Porque sí, puedes jugar observando
En muchas, muchísimas ocasiones he terminado un juego, pero como espectadora. Cuando era pequeña y no tenía las capacidades para acabar ciertos juegos, era espectadora activa de los juegos que mi madre jugaba. ¿A qué me refiero con espectadora activa? Pues a lo que suena. Miraba a mi madre jugar y activamente aportaba mi granito de arena, indicando cómo llegar a lugares o cómo derrotar a un enemigo. Alguna vez que otra jugaba estos juegos tradicionalmente, con el mando entre las manos. Pero mi yo de 10 años brillaba en la orientación. En serio, soy buenísima.

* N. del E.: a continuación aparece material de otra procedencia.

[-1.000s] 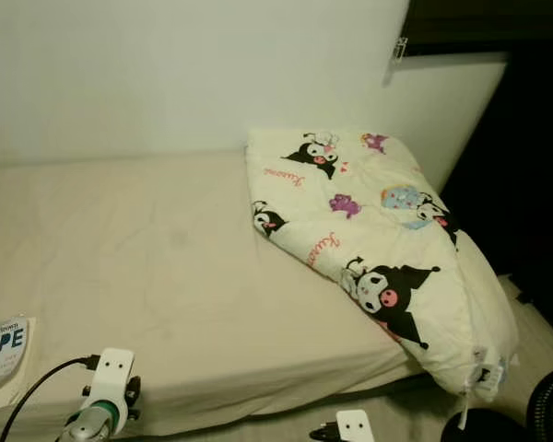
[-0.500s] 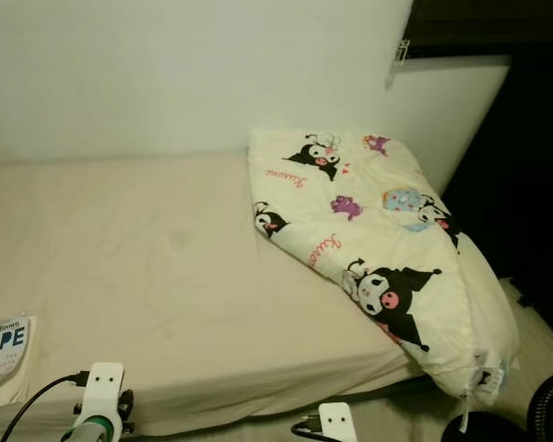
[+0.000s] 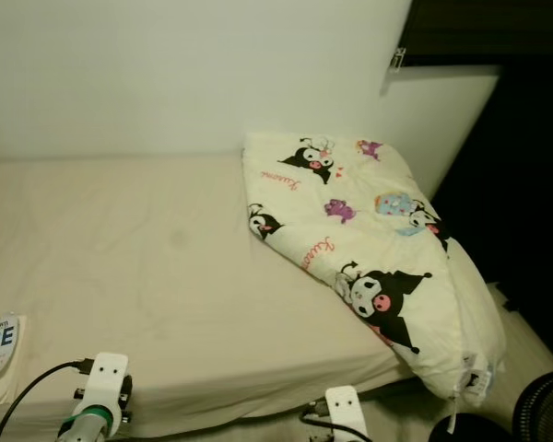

Hay mil maneras de disfrutar los videojuegos. Con el mando entre las manos es la más obvia de todas, porque al final el videojuego es un medio interactivo. Pero estar en el papel del espectador no quiere decir que estés limitado estar callado cómo lo harías en el cine. Voy a daros mi ejemplo con Red Dead Redemption 2. Jugablemente los juegos de rockstar no me interesan, pero las historias que cuentan no son moco de pavo. Mi relación con Arthur Morgan mientras mi pareja lo controlaba a los mandos, fue como espectadora. Todas sus aventuras como forajido me atravesaron el corazón como una flecha y a día de hoy es de los personajes que más quiero. Conecté con la historia a niveles muy personales y tras ver los créditos ambos teníamos la misma cara. Mi experiencia no fue muy diferente por no tocar el mando. Me perdí las sensaciones que da su jugabilidad, pero me llevé todo lo demás.
Uno de mis títulos preferidos es Silent Hill 2, me lo pasé por primera vez como espectadora. Puedo escuchar los tonos con retintín: “Si no lo has jugado con tus manos de principio a fin, no te lo has pasado” Ok, Boomer. Ayudé a mi madre a solucionar los puzzles, a llegar al hospital y a derrotar a Pyramid head. Puede que apenas tocara el mando, pero si me dices que no me lo he pasado argumentando esto, puedes decirle a mi madre lo mismo por no solucionar los problemas sola. Para nosotras fue una experiencia igual de válida que la que pudo tener tu tío jugando solo, y a día de hoy hablamos en plural sobre la experiencia que el juego nos brindó. Terminamos el juego juntas.
Hoy en día puedes reflexionar todo esto a través de los streamers. Estás viendo a tu streamer favorito disfrutar de un título, Minecraft, por ejemplo. Puede ser un juego que no te interese jugar, que no te pasarías en condiciones normales. Pero gracias a tu papel de espectador, pasivo o activo, estás disfrutando del título. Igual te enamora tanto que decides ponerte a los mandos. Cuando derroté a mi primer jefe en Bloodborne, animé a mi pareja a pasarse todos los Souls sin darme cuenta. Siempre gana alguien.

Ser espectador activo es cómo ayudar a alguien a aparcar. Ayudando con la perspectiva del que ve desde fuera.
Una de mis amigas más queridas no es fan de los videojuegos, pero suelo streamear mis partidas solo para ella. No le gustan, pero disfruta viendo cómo juego. Mientras daba lugar una batalla en The Last of us 2, ella estaba al otro lado de la pantalla, gritando, animándome y viviéndolo como nadie. Disfrutó el juego a su manera.Como espectadora, he podido disfrutar de muchas aventuras que nunca habría llegado a jugar, y salvo ciertas ocasiones que el gameplay es la experiencia en sí, hemos compartido lo mismo. Observando ha sido otra forma de disfrutar del medio con más personas. Ya sea jugando con mi madre, mi pareja o stremeando para mi amiga. Nunca voy a darle la razón a aquellas personas que dicen que sólo puedes disfrutar los videojuegos con el mando entre las manos, todo el servicio streaming caería si fuera así. Para mi, ver pasear a Arthur Morgan por aquellos bosques mientras mi pareja sostenía el mando, es válido. Completé Red Dead Redemption 2.